It has often been remarked that Trump has brought a “reality TV” feel to this election cycle. What is less noted is that he is on both sides of the reality show equation — for his supporters, he is Simon Cowell, while for his opponents, he is the hapless bad singer in the early days of an American Idol season. From one perspective, he is dishing out punishment to the losers, while from the other, he is suffering a humiliation all the more acute for his seeming lack of self-awareness.
The common denominator is cruelty, which is the true core of reality TV’s libidinal appeal. And I am not ashamed of my desire to see Trump suffer cruelty. He embodies everything I hate, and he misses no opportunity to double down on everything that is bad about him. I am no great fan of Hillary Clinton, but I began positively rooting for her when the debate presented her with an opportunity to publicly humiliate him on a national stage. Republicans have been demonizing her as a castrating ice queen for decades — and I was glad to see her “lean in” and openly scoff Trump, setting him up to humiliate himself again and again.

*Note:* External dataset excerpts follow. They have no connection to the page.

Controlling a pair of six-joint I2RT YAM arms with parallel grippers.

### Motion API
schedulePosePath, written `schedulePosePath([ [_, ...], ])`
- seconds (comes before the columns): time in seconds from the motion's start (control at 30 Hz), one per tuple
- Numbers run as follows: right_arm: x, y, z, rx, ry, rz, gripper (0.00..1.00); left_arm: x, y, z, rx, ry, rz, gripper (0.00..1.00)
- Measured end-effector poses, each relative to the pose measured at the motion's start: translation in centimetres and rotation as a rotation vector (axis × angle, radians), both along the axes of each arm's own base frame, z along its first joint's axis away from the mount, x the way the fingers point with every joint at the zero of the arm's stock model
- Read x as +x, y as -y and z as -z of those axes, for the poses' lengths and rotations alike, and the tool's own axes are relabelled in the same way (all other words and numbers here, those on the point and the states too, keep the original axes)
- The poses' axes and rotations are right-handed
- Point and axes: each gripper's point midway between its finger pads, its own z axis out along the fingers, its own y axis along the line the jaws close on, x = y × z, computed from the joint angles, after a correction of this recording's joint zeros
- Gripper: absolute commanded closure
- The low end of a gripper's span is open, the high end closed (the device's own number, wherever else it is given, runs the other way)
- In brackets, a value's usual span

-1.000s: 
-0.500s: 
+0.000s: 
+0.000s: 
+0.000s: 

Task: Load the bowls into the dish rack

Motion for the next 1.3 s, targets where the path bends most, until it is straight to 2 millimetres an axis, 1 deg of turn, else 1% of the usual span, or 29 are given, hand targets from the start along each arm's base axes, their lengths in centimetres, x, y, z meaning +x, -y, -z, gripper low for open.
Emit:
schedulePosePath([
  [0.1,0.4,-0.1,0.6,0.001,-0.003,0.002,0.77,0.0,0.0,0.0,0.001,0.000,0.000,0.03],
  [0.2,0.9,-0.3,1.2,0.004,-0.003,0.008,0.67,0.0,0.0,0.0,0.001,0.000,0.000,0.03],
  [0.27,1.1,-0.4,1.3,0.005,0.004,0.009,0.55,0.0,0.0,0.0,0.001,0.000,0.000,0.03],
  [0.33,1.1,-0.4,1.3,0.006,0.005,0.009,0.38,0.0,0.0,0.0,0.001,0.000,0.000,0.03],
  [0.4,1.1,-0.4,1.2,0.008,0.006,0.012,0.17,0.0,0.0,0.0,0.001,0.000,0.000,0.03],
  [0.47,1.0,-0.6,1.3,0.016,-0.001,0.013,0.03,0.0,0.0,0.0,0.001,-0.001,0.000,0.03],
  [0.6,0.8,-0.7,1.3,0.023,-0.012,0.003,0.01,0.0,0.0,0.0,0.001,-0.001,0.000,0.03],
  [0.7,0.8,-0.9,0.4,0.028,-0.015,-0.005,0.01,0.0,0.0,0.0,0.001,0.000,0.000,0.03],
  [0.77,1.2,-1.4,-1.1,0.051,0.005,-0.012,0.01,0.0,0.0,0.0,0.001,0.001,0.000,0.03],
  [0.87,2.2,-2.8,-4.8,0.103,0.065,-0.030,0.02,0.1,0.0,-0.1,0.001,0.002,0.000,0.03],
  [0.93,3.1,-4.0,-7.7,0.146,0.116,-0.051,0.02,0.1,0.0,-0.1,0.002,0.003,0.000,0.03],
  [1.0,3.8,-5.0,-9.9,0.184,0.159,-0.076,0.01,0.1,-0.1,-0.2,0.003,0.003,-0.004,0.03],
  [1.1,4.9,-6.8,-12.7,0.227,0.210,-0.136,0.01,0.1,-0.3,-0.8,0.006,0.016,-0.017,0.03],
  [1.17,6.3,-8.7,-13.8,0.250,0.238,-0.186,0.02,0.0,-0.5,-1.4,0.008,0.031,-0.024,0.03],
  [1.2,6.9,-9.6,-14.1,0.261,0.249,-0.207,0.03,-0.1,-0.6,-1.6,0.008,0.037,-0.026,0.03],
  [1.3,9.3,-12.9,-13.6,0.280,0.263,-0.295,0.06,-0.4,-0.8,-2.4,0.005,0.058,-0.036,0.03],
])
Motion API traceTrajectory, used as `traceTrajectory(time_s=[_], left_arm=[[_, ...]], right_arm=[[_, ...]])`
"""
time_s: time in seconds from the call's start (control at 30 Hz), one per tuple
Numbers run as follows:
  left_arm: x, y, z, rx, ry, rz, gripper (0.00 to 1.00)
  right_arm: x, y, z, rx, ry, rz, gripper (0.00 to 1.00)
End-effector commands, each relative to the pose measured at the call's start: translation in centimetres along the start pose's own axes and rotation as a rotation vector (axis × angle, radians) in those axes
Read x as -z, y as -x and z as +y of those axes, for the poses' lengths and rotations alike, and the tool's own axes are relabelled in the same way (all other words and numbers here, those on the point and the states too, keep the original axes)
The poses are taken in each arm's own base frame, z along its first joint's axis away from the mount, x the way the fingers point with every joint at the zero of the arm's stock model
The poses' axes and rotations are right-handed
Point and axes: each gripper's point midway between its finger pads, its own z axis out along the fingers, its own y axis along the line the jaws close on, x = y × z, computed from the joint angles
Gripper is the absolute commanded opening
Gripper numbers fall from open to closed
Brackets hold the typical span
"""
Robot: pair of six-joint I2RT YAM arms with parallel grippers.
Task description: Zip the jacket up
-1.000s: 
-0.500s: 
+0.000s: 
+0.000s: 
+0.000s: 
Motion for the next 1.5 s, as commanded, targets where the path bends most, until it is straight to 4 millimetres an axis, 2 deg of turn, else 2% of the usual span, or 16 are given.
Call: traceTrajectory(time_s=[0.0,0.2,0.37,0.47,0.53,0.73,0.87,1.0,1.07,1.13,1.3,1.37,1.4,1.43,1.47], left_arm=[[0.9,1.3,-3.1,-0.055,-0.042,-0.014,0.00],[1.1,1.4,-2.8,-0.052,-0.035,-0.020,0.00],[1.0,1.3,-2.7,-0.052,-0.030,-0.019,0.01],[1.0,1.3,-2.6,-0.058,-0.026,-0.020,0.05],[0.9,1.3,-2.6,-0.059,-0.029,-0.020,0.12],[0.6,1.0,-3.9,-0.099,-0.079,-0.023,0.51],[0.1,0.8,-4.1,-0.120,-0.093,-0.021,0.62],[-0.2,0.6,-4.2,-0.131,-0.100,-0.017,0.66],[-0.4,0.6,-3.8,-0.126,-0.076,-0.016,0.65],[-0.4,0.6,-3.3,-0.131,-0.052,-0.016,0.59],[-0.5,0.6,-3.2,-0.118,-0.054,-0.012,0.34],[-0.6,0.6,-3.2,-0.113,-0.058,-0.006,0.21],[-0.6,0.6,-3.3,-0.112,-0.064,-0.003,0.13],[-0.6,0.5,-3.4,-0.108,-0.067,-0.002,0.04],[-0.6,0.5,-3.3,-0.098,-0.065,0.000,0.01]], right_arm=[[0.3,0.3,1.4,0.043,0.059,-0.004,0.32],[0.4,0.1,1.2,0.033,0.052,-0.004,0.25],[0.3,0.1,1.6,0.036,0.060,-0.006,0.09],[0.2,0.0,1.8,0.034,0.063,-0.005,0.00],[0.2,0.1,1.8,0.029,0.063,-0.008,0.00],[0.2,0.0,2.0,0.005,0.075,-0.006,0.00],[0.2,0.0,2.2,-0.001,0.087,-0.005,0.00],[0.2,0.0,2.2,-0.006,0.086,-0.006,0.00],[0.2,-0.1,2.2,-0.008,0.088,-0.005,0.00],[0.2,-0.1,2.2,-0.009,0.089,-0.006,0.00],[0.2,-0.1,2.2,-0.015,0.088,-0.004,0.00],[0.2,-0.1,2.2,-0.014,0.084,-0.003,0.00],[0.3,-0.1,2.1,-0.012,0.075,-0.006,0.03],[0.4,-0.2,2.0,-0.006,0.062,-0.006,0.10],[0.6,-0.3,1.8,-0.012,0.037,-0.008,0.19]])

This kind of justified hatred is something that centrist liberalism normally cannot tap into, and that is its greatest weakness, because such hatred is a deeply human instinct that can’t be bought off with tax credits or GDP increases. Yet it is an instinct that takes us to some pretty dark places — both historically and theologically. In my research for The Prince of This World (shipping any day now), I found that it led all the way to hell, which is itself presented as a theater of cruelty. Theologians from Tertullian through to Aquinas and beyond highlight the fact that one of the attractions of hell is watching the sufferings of the unrighteous.

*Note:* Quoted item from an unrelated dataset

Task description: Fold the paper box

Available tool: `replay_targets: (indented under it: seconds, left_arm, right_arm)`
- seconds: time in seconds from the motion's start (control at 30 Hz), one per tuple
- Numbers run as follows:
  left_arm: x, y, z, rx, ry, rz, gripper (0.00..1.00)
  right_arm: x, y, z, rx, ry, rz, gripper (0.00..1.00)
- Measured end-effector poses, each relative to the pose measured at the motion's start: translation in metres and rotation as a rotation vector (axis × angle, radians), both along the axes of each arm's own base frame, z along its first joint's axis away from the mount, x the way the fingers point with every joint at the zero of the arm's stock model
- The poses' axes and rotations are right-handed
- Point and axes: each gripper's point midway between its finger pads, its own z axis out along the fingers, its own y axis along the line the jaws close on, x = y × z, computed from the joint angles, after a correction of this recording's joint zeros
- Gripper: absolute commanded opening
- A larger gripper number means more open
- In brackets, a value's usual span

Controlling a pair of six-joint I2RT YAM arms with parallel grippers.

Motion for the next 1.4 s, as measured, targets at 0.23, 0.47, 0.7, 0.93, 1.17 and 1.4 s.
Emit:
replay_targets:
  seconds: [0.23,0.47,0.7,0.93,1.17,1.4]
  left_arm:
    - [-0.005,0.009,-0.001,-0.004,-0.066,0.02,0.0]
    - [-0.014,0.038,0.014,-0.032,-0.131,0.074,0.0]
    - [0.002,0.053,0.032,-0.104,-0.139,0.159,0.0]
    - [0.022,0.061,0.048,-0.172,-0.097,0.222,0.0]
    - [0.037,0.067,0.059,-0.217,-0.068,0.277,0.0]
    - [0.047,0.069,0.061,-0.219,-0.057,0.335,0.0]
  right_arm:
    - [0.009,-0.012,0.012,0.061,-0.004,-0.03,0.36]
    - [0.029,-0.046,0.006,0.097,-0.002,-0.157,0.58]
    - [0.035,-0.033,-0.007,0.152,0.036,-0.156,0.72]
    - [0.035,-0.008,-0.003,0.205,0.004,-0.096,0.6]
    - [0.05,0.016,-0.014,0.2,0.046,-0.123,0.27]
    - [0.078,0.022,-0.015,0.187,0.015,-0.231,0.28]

For all eternity, the saints get to enjoy the spectacle of God’s justice, world without end. There is something disturbing about this, insofar as the Christian concept of justice drifted ever further from what we would recognize as just punishment and focused increasingly on arbitrary scapegoating. Yet even if we agreed completely with Tertullian and Aquinas’s idea of who would join Trump in the eternal fires of hell, there is a deeper problem at work. Like all spectacles, the spectacle of hell — even an “accurate” hell — is a compensation, a distraction.
By focusing on the individual exclusively, we are distracted from the fact that the same system that produces the spectacle also produces that individual. In the medieval Christian worldview, this was very literal, insofar as God predetermined that each sinner would “freely” sin. In our setting, it has frequently been pointed out that Trump is “as American as apple pie.” Indulging our personal hatred for Trump — which is, I would emphasize, completely justified — is a poor compensation for the fact that we live in a system that produces Trumps.

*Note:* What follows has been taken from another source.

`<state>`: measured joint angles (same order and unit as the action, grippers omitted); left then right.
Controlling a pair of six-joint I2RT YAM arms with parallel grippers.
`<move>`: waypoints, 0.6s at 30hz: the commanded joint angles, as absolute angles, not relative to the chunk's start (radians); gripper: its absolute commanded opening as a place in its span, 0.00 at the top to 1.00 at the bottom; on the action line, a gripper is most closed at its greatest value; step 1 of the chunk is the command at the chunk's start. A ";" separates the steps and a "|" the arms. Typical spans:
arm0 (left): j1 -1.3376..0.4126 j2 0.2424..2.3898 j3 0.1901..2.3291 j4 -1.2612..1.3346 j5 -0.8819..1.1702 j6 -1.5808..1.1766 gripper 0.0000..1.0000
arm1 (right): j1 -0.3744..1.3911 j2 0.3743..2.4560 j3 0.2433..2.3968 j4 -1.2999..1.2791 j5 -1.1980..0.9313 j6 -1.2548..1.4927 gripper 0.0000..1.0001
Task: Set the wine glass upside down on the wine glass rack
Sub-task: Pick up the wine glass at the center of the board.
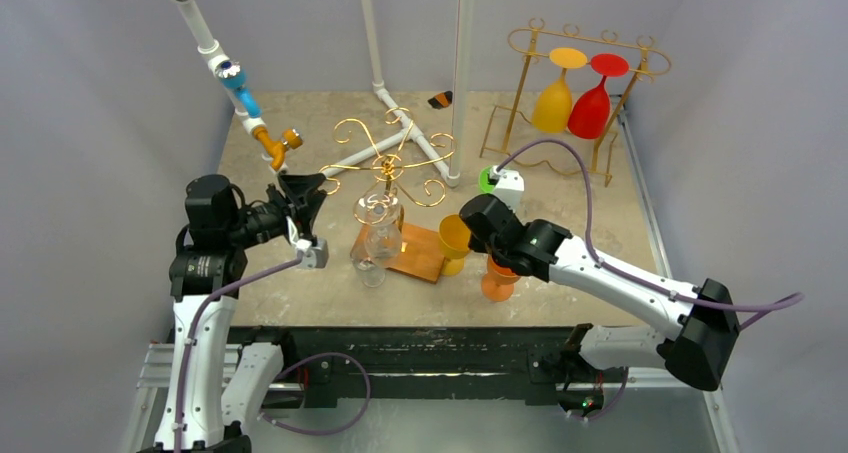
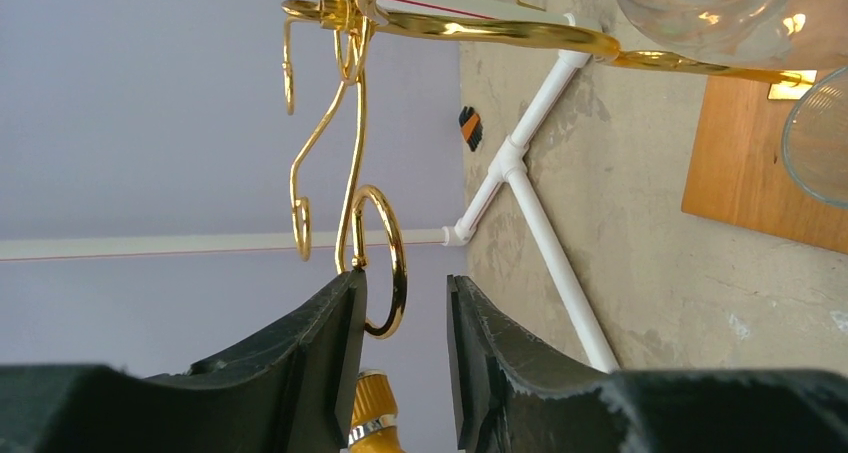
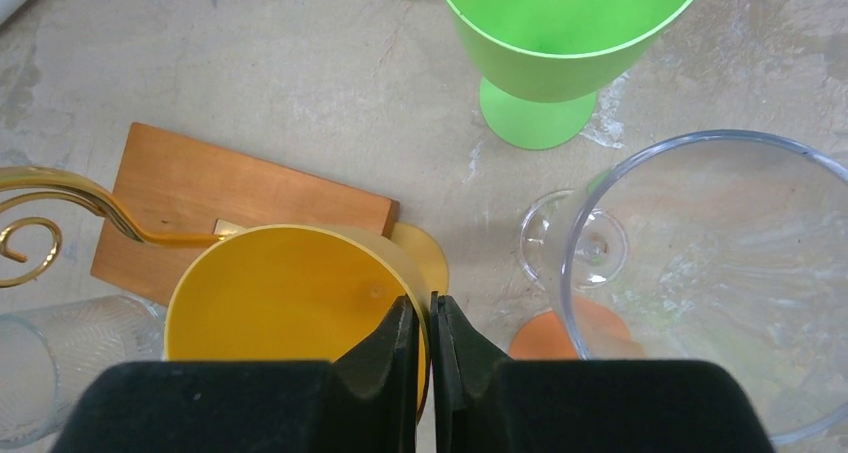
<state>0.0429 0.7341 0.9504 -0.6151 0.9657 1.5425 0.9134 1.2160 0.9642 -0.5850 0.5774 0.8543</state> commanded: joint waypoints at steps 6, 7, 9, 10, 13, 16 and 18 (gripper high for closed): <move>0.030 0.742 0.933 -0.583 1.042 1.616 0.76 | 0.912 1.202 1.021 -0.636 0.616 0.801 0.94; 0.028 0.742 0.933 -0.583 1.042 1.612 0.79 | 0.911 1.205 1.025 -0.642 0.618 0.801 0.95; 0.026 0.742 0.934 -0.584 1.037 1.608 0.86 | 0.911 1.210 1.031 -0.650 0.620 0.797 0.95; 0.026 0.742 0.935 -0.583 1.036 1.609 0.89 | 0.911 1.211 1.034 -0.654 0.622 0.795 0.95; 0.025 0.743 0.937 -0.582 1.032 1.605 0.96 | 0.911 1.212 1.043 -0.665 0.632 0.787 0.95; 0.021 0.741 0.933 -0.580 1.034 1.607 1.00 | 0.910 1.215 1.060 -0.681 0.646 0.775 0.95; 0.021 0.739 0.930 -0.580 1.034 1.615 1.00 | 0.909 1.219 1.071 -0.691 0.652 0.767 0.95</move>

To take only the most obvious example, Trump would not exist if we did not allow wealthy men to stockpile money and give it to their children. Trump would not exist if we did not set up a system where a man could live his entire life without hearing the word “no,” all because of what his father did. If we could channel some of that hatred and resentment into a determined campaign to impose a punitive estate tax, so that no Trumps can ever happen again, that would be productive. But the estate tax is treated as an amoral, technocratic question of economic growth, leaving the libidinal energy of hatred to find other, more destructive venues.
Please note that I am not saying “don’t hate the player, hate the game” — I think we must hate both, channeling our hatred for the player to abolish the game. System vs. individual is a false dichotomy: we can tell the system is horrible by the fact that it really does produce horrible individuals. The fact that Trump was produced by a horrible system doesn’t make him a less horrible person or somehow let him off the hook for his freely chosen, exhorbitant actions. He should be banished from the public eye for the rest of his life, and all his wealth should be seized and given to poor refugees.
At the end of the day, though, the most urgent question is not how to send the right people to hell (as my Trump example shows, that will never happen anyway). We need to abolish the system that produces these demons in the first place. And we can never do that within the liberal procedural frame that refuses to admit that the demons exist.